MicroRNAs (miRNAs) are single-stranded non-coding RNAs shown to plays important regulatory roles in a wide range of biological processes and diseases. The functions and regulatory mechanisms of most of miRNAs are still poorly understood in part because of the difficulty in identifying the miRNA regulatory targets. To this end, computational methods have evolved as important tools for genome-wide target screening. Although considerable work in the past few years has produced many target prediction algorithms, most of them are solely based on sequence, and the accuracy is still poor. In contrast, gene expression profiling from miRNA transfection experiments can provide additional information about miRNA targets. However, most of existing research assumes down-regulated mRNAs as targets. Given the fact that the primary function of miRNA is protein inhibition, this assumption is neither sufficient nor necessary.

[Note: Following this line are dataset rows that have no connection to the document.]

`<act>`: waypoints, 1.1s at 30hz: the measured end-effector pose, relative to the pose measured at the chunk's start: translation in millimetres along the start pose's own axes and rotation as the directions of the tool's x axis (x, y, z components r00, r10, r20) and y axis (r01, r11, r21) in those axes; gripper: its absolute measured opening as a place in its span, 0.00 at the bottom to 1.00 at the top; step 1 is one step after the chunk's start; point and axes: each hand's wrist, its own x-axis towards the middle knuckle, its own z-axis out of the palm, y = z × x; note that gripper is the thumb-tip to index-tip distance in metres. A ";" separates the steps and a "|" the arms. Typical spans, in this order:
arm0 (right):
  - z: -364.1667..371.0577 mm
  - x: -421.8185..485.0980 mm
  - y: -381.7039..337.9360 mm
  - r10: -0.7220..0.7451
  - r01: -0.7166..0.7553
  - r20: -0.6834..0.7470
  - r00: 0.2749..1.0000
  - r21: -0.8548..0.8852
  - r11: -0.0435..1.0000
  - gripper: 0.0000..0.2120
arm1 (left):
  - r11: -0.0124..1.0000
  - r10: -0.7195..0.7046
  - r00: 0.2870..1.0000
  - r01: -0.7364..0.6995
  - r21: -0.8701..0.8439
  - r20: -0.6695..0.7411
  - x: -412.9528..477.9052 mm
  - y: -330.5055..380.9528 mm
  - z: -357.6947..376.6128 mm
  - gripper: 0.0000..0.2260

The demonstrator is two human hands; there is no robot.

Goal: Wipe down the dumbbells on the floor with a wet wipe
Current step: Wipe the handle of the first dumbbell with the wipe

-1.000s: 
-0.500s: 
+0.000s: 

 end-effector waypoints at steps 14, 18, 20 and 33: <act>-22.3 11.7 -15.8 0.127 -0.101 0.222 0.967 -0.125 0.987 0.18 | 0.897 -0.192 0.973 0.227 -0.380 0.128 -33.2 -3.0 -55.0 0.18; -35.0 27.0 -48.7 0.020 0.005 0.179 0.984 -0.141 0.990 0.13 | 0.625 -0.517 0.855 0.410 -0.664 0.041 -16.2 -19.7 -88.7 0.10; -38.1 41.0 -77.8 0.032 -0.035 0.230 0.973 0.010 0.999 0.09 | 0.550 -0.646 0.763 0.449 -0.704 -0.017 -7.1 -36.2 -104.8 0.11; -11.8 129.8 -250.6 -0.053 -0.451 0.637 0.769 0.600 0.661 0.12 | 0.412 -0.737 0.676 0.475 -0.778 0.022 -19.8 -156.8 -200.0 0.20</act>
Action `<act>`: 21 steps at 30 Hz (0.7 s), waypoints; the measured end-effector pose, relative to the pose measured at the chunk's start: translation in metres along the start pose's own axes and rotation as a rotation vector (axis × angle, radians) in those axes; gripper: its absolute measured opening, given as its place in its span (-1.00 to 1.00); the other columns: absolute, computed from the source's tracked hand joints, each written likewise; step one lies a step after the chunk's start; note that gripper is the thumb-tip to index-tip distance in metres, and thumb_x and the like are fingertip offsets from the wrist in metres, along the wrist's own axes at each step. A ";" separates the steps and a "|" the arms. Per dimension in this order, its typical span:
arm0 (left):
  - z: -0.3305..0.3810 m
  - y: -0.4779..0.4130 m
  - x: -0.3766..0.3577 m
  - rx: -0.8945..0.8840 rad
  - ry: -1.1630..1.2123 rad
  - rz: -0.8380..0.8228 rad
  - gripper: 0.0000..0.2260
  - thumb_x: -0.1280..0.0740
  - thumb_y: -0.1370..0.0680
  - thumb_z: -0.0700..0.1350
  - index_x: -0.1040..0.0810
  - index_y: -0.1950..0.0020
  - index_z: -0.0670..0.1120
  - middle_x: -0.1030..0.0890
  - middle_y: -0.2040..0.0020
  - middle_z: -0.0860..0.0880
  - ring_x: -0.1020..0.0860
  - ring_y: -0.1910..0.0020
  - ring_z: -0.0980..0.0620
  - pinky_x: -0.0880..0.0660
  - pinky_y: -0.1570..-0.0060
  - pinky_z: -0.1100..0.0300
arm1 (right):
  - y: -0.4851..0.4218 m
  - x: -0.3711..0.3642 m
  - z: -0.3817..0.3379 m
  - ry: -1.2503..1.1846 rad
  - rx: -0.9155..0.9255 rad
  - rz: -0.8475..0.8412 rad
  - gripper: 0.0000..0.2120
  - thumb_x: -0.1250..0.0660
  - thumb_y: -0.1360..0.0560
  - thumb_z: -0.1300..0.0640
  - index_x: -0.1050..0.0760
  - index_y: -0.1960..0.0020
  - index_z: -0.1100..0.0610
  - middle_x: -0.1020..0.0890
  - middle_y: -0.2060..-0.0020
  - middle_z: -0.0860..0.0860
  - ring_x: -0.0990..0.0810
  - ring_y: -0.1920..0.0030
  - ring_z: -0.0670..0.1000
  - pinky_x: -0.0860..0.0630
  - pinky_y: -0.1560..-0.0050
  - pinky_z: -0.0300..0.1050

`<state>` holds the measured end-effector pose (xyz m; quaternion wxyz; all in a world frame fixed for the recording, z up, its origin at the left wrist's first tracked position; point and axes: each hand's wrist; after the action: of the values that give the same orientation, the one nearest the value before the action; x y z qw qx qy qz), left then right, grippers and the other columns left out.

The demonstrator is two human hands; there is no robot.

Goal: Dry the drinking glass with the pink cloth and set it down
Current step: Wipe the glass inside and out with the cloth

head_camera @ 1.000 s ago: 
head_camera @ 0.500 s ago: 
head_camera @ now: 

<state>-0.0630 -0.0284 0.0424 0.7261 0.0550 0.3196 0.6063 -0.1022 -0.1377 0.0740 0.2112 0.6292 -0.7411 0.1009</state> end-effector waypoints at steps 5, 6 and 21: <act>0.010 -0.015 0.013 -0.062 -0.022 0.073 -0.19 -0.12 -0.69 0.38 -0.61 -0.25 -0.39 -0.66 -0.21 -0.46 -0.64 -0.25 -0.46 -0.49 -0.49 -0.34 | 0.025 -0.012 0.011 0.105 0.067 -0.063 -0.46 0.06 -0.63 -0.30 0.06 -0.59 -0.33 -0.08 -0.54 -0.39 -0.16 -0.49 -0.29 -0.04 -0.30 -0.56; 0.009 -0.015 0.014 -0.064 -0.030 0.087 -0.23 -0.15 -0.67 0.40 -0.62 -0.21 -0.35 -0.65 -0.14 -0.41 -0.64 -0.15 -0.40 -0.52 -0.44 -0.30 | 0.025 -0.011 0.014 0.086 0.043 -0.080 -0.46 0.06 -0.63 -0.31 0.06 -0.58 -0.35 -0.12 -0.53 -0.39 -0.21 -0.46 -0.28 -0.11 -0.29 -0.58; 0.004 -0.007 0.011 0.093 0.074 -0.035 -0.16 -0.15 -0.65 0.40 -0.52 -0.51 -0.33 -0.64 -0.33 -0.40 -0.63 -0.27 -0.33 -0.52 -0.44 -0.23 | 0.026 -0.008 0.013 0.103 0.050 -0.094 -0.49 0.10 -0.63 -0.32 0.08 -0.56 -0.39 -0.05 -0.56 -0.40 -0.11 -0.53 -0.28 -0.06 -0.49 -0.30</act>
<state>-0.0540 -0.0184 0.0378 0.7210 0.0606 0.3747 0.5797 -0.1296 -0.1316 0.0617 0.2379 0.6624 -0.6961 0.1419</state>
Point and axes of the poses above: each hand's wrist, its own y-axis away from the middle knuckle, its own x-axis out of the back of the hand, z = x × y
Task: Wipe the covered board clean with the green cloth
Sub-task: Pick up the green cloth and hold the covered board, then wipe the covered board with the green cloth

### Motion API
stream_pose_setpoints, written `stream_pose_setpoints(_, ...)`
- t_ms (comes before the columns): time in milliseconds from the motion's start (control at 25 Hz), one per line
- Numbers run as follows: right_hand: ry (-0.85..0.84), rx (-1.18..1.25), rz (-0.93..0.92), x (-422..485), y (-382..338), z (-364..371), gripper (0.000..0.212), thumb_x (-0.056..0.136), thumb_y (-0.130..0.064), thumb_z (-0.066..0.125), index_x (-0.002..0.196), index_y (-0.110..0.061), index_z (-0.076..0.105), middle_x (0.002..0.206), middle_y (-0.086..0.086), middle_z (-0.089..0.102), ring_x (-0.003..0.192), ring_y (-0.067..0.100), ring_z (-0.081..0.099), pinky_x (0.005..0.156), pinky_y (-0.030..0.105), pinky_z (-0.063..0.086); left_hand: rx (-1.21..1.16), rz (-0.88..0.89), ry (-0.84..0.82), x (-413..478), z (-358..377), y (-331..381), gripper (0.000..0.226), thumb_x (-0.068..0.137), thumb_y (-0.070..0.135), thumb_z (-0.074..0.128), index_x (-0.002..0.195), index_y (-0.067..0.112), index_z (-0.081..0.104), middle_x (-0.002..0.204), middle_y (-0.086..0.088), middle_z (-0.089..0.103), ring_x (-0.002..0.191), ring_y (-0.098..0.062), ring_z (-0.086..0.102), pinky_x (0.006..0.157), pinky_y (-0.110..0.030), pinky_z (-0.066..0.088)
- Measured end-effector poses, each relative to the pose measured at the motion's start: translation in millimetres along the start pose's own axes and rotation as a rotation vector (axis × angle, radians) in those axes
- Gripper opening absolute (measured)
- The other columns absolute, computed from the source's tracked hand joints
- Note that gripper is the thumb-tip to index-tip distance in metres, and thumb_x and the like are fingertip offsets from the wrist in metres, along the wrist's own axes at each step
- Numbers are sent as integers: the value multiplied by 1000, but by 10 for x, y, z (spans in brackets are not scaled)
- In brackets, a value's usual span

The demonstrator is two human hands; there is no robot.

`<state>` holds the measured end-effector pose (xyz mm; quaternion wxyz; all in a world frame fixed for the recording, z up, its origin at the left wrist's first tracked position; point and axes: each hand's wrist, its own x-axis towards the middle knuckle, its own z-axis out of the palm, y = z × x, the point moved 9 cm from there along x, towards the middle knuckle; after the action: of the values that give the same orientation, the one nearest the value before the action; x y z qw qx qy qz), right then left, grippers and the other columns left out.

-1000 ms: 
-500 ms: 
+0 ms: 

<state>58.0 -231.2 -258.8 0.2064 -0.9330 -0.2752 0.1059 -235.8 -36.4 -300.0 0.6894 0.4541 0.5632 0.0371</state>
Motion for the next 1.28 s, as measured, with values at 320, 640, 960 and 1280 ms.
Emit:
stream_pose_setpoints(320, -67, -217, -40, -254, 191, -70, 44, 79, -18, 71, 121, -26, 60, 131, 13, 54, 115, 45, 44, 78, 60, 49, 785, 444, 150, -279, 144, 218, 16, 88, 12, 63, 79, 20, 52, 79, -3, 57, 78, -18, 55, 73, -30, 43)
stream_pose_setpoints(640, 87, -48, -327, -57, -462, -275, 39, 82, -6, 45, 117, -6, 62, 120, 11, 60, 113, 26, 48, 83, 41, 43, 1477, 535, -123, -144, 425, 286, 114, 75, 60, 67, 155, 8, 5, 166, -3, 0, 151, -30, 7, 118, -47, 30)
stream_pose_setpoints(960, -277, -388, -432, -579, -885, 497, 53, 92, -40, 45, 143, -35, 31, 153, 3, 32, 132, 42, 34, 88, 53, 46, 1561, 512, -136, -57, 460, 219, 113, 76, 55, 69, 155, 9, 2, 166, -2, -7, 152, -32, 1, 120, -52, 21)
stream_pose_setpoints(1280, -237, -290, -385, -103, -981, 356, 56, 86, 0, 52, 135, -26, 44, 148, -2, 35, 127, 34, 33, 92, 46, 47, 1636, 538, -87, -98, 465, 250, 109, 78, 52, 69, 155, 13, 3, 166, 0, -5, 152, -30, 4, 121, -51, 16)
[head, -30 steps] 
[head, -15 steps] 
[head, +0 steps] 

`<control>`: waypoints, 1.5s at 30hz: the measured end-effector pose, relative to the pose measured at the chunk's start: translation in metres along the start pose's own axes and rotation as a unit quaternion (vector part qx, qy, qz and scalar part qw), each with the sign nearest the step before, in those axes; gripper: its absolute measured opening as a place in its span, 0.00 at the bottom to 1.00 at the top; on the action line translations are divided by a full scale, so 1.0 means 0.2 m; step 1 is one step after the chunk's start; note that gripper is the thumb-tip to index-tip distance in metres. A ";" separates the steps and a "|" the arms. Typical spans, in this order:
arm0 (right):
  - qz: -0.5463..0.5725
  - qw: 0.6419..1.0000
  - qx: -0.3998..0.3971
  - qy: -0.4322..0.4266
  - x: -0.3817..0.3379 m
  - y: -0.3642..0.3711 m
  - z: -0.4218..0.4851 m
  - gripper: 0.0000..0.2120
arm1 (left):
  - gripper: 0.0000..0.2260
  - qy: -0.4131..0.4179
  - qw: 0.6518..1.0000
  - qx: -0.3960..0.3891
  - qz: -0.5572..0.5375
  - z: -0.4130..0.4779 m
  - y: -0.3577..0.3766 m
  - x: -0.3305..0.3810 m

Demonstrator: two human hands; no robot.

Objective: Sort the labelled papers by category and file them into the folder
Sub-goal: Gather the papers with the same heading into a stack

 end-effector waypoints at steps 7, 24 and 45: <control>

A novel Bayesian approach is proposed in this paper that integrates sequence level prediction with expression profiling of miRNA transfection. This approach does not restrict the target to be down-expressed and thus improve the performance of existing target prediction algorithm. The proposed algorithm was tested on simulated data, proteomics data, and IP pull-down data and shown to achieve better performance than existing approaches for target prediction. All the related materials including source code are available at http://compgenomics.utsa.edu/expmicro.html.
The proposed Bayesian algorithm integrates properly the sequence paring data and mRNA expression profiles for miRNA target prediction. This algorithm is shown to have better prediction performance than existing algorithms.